EXERCISE GOAL – Beginning at the line containing "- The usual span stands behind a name", restate each line of the listing below word for word until the last one has been given.

[THE DATA — start]

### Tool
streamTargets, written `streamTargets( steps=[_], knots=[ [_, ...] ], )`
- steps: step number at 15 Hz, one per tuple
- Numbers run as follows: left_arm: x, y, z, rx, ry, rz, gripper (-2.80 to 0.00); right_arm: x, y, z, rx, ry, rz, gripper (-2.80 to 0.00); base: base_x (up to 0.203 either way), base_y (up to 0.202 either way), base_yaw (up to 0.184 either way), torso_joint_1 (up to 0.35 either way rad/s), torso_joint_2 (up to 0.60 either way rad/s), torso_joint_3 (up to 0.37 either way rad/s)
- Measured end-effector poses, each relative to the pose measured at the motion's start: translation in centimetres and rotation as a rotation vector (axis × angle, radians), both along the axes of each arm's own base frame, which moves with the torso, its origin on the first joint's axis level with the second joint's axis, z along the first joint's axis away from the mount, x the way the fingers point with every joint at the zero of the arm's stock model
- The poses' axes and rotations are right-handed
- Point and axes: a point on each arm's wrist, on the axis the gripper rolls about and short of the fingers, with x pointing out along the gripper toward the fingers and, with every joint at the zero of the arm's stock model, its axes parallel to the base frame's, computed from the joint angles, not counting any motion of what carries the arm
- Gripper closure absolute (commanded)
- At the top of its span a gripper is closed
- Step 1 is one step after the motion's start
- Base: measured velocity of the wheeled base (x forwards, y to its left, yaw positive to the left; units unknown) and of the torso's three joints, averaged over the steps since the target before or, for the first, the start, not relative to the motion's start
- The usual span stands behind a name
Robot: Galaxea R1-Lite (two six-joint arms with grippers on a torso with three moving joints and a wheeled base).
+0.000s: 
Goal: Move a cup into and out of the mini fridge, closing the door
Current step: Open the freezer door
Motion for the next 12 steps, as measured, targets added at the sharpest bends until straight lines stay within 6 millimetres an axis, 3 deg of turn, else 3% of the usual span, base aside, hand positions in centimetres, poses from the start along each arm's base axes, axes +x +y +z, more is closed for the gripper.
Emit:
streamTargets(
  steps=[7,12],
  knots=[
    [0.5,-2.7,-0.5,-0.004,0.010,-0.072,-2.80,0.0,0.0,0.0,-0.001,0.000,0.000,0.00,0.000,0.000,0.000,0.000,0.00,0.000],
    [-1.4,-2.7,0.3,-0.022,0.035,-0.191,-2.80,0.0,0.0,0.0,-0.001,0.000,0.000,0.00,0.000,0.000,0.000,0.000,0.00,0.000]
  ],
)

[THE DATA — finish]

WRITTEN ANSWER –
- The usual span stands behind a name
Robot: Galaxea R1-Lite (two six-joint arms with grippers on a torso with three moving joints and a wheeled base).
+0.000s: 
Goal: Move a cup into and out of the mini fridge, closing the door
Current step: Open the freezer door
Motion for the next 12 steps, as measured, targets added at the sharpest bends until straight lines stay within 6 millimetres an axis, 3 deg of turn, else 3% of the usual span, base aside, hand positions in centimetres, poses from the start along each arm's base axes, axes +x +y +z, more is closed for the gripper.
Emit:
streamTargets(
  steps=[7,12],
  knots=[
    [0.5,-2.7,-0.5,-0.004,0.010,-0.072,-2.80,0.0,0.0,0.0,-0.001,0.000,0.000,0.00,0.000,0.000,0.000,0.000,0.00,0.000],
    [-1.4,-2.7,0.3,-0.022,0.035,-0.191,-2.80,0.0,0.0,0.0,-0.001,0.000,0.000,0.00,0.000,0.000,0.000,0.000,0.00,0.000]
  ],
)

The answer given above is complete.